===== Provided data =====
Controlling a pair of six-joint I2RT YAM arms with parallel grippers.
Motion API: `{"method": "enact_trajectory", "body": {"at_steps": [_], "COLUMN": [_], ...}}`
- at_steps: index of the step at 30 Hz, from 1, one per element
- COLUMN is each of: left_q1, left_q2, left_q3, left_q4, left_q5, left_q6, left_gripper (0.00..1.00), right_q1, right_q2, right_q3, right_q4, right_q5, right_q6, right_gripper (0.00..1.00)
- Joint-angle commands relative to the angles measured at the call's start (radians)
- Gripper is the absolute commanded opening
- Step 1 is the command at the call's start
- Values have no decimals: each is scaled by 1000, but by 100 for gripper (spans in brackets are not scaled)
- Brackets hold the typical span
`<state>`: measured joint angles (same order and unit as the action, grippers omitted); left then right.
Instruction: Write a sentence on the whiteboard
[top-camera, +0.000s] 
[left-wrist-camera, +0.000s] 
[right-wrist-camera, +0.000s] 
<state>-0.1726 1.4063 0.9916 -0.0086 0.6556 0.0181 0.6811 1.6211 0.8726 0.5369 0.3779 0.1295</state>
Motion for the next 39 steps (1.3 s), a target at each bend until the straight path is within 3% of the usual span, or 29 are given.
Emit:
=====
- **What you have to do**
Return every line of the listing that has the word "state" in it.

- **Exercise output**
`<state>`: measured joint angles (same order and unit as the action, grippers omitted); left then right.
<state>-0.1726 1.4063 0.9916 -0.0086 0.6556 0.0181 0.6811 1.6211 0.8726 0.5369 0.3779 0.1295</state>

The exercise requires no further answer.